**WHAT TO WORK ON**
Exactly the lines below from the one with "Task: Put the" up to and including the one with "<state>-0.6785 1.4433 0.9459" make up the answer, with nothing else added.

**MATERIAL PROVIDED**
◆ ◆ ◆ ◆
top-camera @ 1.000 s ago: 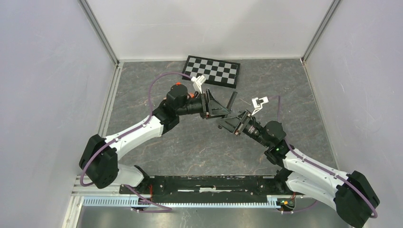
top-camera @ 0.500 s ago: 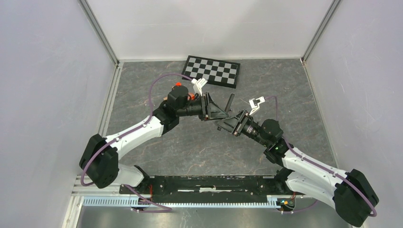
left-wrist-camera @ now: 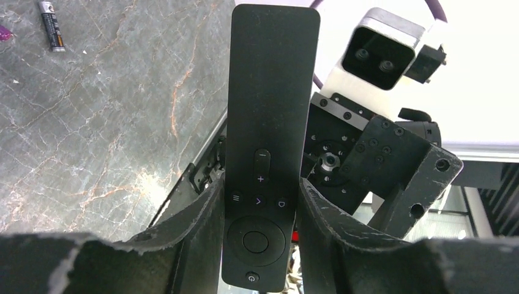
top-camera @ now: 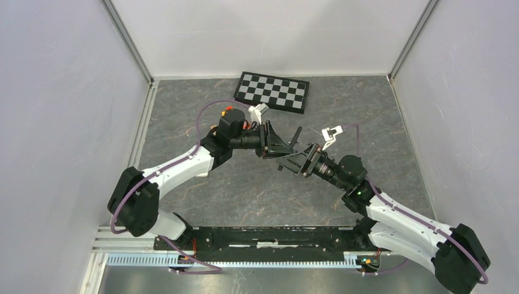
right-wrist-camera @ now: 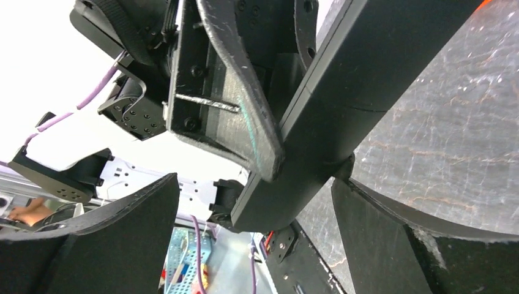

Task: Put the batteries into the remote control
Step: Adjust the remote control.

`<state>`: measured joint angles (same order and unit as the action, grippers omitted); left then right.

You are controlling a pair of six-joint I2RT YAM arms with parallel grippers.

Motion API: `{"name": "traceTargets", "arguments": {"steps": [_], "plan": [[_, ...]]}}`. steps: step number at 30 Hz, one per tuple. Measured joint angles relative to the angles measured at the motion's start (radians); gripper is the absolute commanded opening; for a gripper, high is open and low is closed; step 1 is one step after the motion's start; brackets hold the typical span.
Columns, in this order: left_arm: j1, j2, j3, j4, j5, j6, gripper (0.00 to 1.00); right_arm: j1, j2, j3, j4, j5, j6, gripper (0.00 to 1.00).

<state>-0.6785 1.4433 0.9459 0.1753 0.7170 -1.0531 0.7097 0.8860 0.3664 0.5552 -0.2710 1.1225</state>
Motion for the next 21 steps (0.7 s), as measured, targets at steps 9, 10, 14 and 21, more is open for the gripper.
{"name": "traceTargets", "arguments": {"steps": [9,10,14,21], "plan": [[0.084,-0.005,-0.012,0.019,0.089,-0.050,0.34,-0.005,-0.107,0.010,-0.120,0.118,-0.112,0.98],[0.097,-0.009,-0.022,0.031,0.106,-0.050,0.34,-0.007,-0.121,0.021,-0.151,0.143,-0.125,0.98],[0.137,-0.041,-0.068,0.058,0.165,-0.050,0.34,-0.014,-0.138,0.094,-0.242,0.235,-0.154,0.98],[0.144,-0.119,-0.079,0.083,0.270,-0.049,0.34,-0.042,-0.064,0.238,-0.273,0.280,-0.301,0.98]]}}
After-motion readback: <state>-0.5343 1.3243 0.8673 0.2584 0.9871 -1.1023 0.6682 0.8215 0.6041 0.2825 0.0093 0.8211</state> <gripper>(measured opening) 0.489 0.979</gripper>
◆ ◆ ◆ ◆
**ANSWER**
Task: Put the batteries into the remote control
Step: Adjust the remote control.

`<state>`: measured joint angles (same order and unit as the action, grippers omitted); left then right.

You are controlling a pair of six-joint I2RT YAM arms with parallel grippers.

Motion API: `{"name": "traceTargets", "arguments": {"steps": [_], "plan": [[_, ...]]}}`. steps: step number at 30 Hz, one per tuple. Measured joint angles relative to the angles measured at the motion's start (radians); gripper is the absolute commanded opening; for a gripper, high is open and low is closed; step 1 is one step after the motion's start; brackets hold the typical span.
Columns, in this order: left_arm: j1, j2, j3, j4, j5, j6, gripper (0.00 to 1.00); right_arm: j1, j2, j3, j4, j5, j6, gripper (0.00 to 1.00).

<state>-0.6785 1.4433 0.9459 0.1753 0.7170 -1.0531 0.7097 0.8860 0.3664 0.5552 -0.2710 1.1225</state>

This exercise has nothing further to it.